= Beginning of Section =

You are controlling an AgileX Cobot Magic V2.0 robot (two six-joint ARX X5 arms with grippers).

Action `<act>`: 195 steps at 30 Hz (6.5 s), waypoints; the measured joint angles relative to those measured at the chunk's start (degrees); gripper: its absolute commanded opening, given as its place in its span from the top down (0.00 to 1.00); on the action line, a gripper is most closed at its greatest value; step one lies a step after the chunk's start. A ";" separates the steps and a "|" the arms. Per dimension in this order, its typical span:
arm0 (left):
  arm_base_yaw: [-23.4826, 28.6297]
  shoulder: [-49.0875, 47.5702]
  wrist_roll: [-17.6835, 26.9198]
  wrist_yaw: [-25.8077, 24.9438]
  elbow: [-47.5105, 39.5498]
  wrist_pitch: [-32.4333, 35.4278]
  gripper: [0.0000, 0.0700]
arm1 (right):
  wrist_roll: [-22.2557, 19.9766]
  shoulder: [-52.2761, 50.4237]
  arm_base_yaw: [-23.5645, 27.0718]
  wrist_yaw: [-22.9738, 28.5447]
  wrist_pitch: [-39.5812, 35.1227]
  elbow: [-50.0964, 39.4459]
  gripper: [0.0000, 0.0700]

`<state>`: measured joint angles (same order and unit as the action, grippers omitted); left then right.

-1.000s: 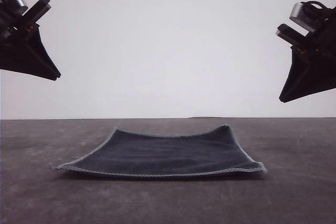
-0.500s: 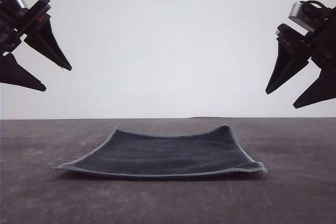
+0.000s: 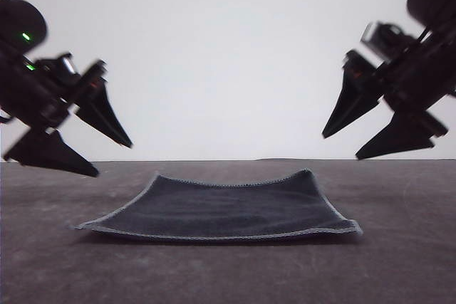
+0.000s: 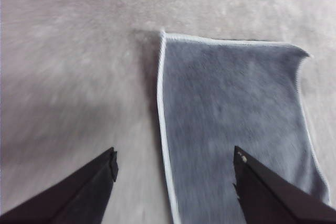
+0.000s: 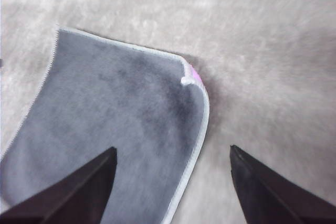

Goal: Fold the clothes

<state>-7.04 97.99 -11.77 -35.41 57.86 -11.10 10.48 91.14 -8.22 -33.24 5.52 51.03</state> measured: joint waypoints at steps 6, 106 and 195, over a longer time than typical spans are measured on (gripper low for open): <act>-1.58 8.96 0.01 -0.17 10.04 -0.68 0.39 | 0.41 8.87 -0.44 -1.24 -0.86 6.93 0.39; -4.08 20.55 33.61 -11.39 29.74 -67.15 0.66 | -19.61 16.74 0.01 -26.60 40.22 12.61 0.61; 0.12 -26.79 17.96 16.72 1.96 -42.92 0.49 | 18.67 -1.25 -3.79 -15.13 -10.96 -18.19 0.89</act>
<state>-6.92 71.20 6.19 -18.70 59.81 -54.02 29.15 89.89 -12.01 -48.37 -5.44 32.84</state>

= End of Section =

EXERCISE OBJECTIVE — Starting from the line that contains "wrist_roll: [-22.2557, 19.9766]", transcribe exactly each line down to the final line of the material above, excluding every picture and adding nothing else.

TASK ANSWER —
  wrist_roll: [-22.2557, 19.9766]
  shoulder: [-52.2761, 50.4237]
  arm_base_yaw: [-23.5645, 27.0718]
  wrist_yaw: [-22.9738, 28.5447]
  wrist_pitch: [-39.5812, 35.1227]
  elbow: [-50.0964, 39.4459]
  gripper: [0.0000, 0.0700]

`<state>`: measured joint angles (same order and unit as the action, grippers omitted); left then right.

-1.000s: 
-0.500s: 
+0.000s: 
+0.000s: 
+0.000s: 

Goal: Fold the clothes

<state>-7.04 97.99 -11.77 -35.41 57.86 -11.10 10.48 91.14 -8.22 -33.24 5.52 51.03</state> measured: joint waypoints at steps 6, 106 and 195, over a longer time than typical spans are measured on (gripper low for open): <act>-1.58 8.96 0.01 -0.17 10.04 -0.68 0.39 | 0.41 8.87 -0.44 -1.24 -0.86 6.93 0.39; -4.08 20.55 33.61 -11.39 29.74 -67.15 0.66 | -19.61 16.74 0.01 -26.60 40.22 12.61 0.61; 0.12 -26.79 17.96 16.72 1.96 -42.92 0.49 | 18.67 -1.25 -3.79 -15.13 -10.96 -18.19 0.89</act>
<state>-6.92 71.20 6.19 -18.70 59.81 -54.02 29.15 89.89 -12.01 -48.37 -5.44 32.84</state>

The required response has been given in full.